[Task objective]: The lines wanted are those in the data below that include "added".

Records from a dataset
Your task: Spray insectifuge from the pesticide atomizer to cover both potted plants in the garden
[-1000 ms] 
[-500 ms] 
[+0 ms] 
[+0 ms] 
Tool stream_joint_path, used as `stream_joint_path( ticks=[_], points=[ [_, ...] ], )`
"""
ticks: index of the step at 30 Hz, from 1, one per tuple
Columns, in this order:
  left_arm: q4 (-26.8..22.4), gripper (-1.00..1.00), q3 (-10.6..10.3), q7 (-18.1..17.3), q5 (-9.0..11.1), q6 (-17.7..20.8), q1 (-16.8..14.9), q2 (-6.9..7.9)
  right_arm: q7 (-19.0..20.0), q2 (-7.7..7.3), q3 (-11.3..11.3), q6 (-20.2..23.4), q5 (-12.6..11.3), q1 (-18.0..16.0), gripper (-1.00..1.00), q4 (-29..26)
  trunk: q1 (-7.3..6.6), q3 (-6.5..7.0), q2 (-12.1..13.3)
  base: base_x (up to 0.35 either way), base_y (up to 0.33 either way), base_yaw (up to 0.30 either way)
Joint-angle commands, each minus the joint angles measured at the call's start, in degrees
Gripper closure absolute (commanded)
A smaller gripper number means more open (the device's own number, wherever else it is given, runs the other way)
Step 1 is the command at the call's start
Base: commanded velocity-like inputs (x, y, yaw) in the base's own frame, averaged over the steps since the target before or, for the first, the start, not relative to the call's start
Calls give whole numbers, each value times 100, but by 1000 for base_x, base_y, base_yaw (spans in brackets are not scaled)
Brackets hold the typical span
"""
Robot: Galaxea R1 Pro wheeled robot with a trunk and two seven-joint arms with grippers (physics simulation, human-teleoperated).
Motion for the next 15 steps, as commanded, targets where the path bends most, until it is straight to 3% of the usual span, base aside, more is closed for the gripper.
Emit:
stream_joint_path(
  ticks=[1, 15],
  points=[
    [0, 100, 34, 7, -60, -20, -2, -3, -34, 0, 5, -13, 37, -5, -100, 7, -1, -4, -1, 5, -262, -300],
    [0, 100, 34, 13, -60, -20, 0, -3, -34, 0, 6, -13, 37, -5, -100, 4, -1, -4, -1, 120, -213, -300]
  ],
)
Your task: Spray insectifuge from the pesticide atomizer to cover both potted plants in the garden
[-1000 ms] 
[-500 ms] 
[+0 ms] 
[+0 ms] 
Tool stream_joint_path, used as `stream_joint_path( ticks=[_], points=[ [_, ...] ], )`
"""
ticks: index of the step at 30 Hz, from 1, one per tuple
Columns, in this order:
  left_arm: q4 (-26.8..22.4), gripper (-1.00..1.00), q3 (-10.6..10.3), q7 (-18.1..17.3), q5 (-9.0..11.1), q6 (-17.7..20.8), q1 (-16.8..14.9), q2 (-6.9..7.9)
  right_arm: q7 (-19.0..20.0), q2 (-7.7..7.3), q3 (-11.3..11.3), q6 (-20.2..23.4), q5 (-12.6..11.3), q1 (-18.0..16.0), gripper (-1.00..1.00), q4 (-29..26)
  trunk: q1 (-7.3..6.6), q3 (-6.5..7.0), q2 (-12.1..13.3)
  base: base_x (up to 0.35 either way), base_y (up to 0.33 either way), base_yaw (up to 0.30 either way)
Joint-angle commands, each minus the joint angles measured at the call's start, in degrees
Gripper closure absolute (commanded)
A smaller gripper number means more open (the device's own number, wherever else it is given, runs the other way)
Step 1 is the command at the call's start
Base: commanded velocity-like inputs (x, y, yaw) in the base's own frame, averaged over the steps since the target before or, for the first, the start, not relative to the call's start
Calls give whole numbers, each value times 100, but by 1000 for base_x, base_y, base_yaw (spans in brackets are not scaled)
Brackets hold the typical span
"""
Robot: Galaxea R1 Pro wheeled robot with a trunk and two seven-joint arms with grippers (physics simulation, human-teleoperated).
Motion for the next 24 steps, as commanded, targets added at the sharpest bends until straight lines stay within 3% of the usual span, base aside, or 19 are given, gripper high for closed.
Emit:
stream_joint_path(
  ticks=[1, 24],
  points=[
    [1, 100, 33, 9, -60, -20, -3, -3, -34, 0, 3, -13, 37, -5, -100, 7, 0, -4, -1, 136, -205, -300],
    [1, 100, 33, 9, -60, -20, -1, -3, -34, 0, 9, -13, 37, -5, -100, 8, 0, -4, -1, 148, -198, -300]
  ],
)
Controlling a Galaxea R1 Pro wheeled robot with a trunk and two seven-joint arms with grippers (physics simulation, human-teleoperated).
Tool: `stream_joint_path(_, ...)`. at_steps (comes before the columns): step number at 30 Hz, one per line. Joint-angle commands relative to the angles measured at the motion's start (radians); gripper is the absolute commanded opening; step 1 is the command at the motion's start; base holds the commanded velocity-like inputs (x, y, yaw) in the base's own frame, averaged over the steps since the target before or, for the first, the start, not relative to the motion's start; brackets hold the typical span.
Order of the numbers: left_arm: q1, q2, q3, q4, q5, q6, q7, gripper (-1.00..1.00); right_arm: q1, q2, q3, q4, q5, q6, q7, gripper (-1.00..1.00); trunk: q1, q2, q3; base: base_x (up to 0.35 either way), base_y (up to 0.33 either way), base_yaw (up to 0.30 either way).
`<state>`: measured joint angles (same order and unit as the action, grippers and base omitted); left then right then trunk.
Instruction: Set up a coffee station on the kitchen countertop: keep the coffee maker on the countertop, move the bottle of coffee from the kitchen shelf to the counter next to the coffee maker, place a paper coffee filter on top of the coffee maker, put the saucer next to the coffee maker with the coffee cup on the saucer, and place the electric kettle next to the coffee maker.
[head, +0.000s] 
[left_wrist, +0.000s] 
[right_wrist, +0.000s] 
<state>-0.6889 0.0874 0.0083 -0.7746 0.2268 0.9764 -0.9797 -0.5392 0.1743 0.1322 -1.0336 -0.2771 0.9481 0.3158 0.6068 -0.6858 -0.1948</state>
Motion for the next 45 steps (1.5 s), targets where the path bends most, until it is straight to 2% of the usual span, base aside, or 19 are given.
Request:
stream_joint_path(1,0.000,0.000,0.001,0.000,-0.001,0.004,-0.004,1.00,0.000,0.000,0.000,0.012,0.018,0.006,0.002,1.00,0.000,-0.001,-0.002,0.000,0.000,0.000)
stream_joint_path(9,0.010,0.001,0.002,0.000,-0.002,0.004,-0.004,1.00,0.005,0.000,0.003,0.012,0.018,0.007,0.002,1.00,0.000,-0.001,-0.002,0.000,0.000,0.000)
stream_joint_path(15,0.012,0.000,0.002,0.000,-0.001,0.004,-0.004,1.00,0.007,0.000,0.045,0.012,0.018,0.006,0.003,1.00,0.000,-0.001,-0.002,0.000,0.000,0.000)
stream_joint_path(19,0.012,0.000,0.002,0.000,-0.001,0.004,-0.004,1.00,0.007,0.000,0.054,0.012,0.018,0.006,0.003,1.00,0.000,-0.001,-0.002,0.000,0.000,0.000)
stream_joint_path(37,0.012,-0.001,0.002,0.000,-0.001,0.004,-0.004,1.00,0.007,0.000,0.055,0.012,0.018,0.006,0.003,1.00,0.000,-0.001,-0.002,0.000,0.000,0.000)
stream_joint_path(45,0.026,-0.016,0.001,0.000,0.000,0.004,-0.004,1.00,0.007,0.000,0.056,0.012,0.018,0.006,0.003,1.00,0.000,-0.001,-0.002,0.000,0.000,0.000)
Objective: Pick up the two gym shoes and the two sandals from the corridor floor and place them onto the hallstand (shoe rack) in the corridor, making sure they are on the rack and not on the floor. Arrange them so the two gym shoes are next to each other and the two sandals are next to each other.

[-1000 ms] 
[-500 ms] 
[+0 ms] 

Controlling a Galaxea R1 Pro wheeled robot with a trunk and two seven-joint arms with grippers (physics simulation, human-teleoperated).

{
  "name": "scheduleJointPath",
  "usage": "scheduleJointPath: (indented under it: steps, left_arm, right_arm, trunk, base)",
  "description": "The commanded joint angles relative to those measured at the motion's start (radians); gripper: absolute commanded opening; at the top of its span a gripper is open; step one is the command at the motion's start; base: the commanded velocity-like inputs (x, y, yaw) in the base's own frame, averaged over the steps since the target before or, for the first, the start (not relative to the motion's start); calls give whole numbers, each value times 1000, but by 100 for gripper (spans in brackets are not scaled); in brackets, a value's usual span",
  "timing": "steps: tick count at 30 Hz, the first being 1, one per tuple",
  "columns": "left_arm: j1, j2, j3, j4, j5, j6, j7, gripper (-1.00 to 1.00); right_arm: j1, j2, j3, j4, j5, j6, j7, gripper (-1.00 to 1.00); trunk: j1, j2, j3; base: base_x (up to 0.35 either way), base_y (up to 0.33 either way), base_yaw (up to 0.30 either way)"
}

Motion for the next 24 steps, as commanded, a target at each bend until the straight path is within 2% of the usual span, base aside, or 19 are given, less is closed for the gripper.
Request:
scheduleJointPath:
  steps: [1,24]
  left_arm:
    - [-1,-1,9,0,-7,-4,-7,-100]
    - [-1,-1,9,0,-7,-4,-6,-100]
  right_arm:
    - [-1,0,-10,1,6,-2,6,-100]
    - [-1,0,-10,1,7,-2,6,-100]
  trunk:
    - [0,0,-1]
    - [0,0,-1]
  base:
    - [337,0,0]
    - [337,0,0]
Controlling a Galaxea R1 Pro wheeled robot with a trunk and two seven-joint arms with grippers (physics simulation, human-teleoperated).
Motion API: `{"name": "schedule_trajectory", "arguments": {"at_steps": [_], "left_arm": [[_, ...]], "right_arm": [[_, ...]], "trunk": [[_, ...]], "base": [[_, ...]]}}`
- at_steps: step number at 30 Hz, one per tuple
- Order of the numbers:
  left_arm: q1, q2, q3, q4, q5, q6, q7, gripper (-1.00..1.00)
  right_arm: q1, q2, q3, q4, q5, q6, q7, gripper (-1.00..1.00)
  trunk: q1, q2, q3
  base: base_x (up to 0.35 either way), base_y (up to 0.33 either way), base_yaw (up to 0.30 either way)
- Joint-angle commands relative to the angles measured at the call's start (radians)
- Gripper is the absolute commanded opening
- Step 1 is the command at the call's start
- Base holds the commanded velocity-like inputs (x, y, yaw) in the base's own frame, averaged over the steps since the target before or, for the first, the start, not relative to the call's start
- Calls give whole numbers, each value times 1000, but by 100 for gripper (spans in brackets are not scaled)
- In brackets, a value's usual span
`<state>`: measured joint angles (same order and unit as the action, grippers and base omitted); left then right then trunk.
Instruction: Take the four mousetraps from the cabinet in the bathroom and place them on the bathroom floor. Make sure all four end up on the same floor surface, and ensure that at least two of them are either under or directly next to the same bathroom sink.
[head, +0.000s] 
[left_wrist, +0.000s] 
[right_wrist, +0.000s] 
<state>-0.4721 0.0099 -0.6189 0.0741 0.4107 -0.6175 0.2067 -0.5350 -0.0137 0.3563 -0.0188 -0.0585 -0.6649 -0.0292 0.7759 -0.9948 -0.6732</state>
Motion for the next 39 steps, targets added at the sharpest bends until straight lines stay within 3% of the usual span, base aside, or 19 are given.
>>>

[Reply]:
Motion for the next 24 steps, as commanded, targets added at the sharpest bends until straight lines stay within 3% of the usual span, base aside, or 19 are given, gripper high for closed.
Motion for the next 39 steps, targets added at the sharpest bends until straight lines stay within 3% of the usual span, base aside, or 19 are given.

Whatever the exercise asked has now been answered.